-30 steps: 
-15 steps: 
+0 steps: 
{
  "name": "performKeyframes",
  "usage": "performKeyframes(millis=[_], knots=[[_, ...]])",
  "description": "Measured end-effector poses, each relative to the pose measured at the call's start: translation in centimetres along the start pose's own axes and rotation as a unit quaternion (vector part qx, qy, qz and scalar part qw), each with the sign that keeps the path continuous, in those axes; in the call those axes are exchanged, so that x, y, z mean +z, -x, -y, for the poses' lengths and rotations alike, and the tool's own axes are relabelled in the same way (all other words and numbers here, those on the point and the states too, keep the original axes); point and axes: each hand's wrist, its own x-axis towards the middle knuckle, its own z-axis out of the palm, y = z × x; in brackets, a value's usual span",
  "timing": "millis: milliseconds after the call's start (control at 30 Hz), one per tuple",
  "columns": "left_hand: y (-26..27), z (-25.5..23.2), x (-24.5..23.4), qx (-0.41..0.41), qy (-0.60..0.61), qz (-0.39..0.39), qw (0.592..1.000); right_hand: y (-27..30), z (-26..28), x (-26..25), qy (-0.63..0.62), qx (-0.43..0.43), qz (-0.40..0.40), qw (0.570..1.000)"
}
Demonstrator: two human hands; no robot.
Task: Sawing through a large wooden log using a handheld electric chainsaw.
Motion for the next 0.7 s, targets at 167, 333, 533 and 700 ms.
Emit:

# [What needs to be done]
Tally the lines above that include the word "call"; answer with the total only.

# [Worked solution]
2